Butterfly.—The upper side of the wings in both sexes is well represented in the plate. On the under side the wings are paler, with the light spots of the upper side faintly repeated. Expanse, ♂, 1.15 inch; ♁, 1.35 inch.
Early Stages.—These are described in full with painstaking accuracy by Scudder in "The Butterflies of New England." The caterpillar feeds on grasses.
The species ranges from southern New York to Florida, thence westward and southward into Mexico.
Genus POLITES, Scudder
Butterfly.—The antennæ and the palpi are as in the preceding genus; the neuration of the wings is also very much the same. This is another genus founded by Dr. Scudder upon the shape of the discal stigma in the wing of the male. His description of this feature is as follows: "Discal stigma of male consisting of an interrupted, gently arcuate or sinuate streak of dead-black retrorse scales or rods, edged below, especially in the middle, by a border of similar, but dust-colored, erect rods, and followed beneath by an inconspicuous large area of loosely compacted, erect, dusky scales."

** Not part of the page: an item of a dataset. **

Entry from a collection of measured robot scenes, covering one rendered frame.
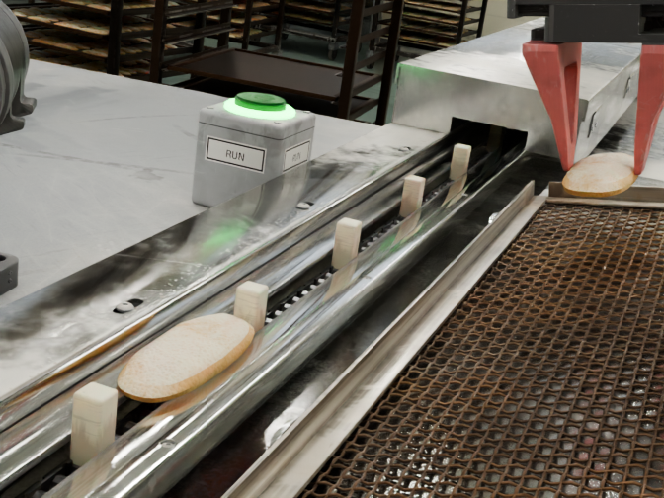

Egg.—Approximately hemispherical, the height, however, being greater than in the egg of the preceding genus; reticulated, the lines forming hexagonal figures upon the surface.
Caterpillar, etc.—Of the stages beyond the egg we know as yet comparatively little. The caterpillar feeds on grasses.
[a]Fig. 169.]—Neuration of the genus Polites, enlarged.